[What you are asked to do]:
Repeat the data as given. Images do not go in the copy.
____ Data section
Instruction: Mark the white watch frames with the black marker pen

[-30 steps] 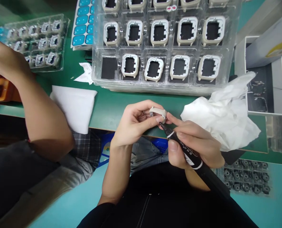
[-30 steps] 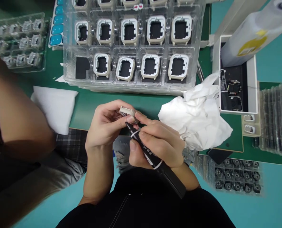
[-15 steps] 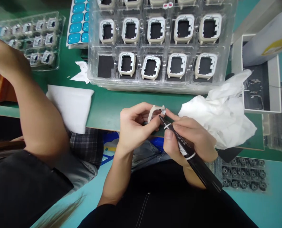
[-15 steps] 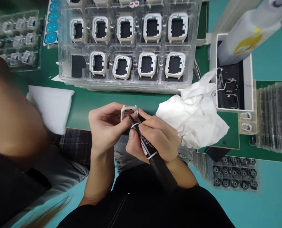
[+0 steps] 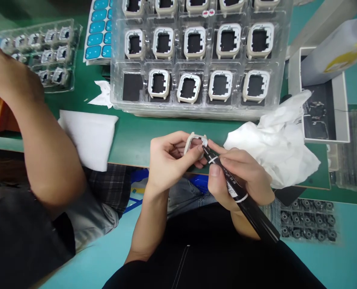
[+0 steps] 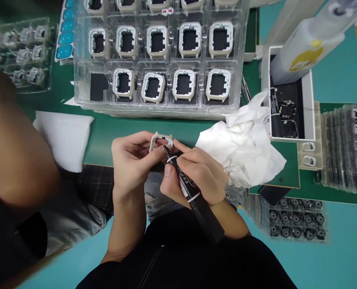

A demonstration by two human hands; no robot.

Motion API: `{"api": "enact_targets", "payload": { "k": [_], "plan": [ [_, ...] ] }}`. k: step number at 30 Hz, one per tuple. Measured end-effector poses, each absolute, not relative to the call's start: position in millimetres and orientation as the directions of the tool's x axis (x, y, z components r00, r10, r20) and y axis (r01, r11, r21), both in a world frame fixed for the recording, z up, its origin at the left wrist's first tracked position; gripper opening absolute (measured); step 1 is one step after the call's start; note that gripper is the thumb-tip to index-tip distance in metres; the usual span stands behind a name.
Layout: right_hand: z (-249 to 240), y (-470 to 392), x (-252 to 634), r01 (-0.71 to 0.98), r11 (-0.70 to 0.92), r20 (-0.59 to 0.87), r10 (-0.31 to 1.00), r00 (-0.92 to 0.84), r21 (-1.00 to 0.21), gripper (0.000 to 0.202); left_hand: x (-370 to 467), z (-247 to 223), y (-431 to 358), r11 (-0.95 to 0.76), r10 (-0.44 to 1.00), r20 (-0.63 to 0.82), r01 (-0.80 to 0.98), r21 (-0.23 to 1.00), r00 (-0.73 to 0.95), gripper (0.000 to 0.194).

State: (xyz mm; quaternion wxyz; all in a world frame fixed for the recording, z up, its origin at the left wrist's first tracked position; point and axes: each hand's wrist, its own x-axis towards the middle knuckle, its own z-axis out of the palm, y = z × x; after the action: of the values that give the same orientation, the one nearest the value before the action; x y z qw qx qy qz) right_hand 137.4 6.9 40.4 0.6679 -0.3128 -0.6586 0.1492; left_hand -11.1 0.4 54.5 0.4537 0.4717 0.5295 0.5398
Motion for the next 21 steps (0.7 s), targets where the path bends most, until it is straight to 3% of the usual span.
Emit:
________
[Result for this exercise]:
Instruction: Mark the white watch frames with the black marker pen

[-30 steps] 
[-30 steps] 
[-15 steps] 
[-15 steps] 
[+0 steps] 
[+0 steps] 

A demonstration by two human hands; no robot.

Motion API: `{"api": "enact_targets", "payload": { "k": [_], "plan": [ [_, ...] ] }}`. k: step number at 30 Hz, one per tuple. Measured end-effector poses, each absolute, not relative to the call's start: position in millimetres and orientation as the directions of the tool's x axis (x, y, z components r00, r10, r20) and y axis (r01, r11, r21), both in a world frame fixed for the recording, z up, its origin at the left wrist's first tracked position; gripper opening absolute (measured); step 1 is one step after the call's start; note that gripper is the thumb-tip to index-tip distance in metres; the usual span stands behind a name.
Layout: right_hand: z (-249 to 240), y (-470 to 392), x (-252 to 634), r01 (-0.71 to 0.98), r11 (-0.70 to 0.92), r20 (-0.59 to 0.87), r10 (-0.31 to 1.00), r00 (-0.92 to 0.84), r21 (-1.00 to 0.21), gripper (0.000 to 0.202); left_hand: x (-370 to 467), z (-247 to 223), y (-431 to 358), r11 (-0.95 to 0.76), r10 (-0.44 to 1.00), r20 (-0.63 to 0.82), r01 (-0.80 to 0.98), r21 (-0.23 to 1.00), r00 (-0.73 to 0.95), gripper (0.000 to 0.194).

State: (xyz mm; quaternion wxyz; all in a world frame fixed for the recording, z up, its origin at the left wrist's first tracked position; point and axes: each hand's wrist, its own x-axis towards the middle knuckle, its own z-axis out of the palm, y = z × x; after the action: of the values that give the same orientation, the one nearest the value before the action; x y z qw qx qy qz) right_hand 137.4 6.9 40.4 0.6679 -0.3128 -0.6586 0.1492; left_hand -11.1 0.4 54.5 0.4537 0.4717 0.5295 0.5398
Motion for the next 21 steps (0.7 s), targets where the path bends most, until it is straight to 3% of the usual span.
Emit:

The reply to this exercise is complete.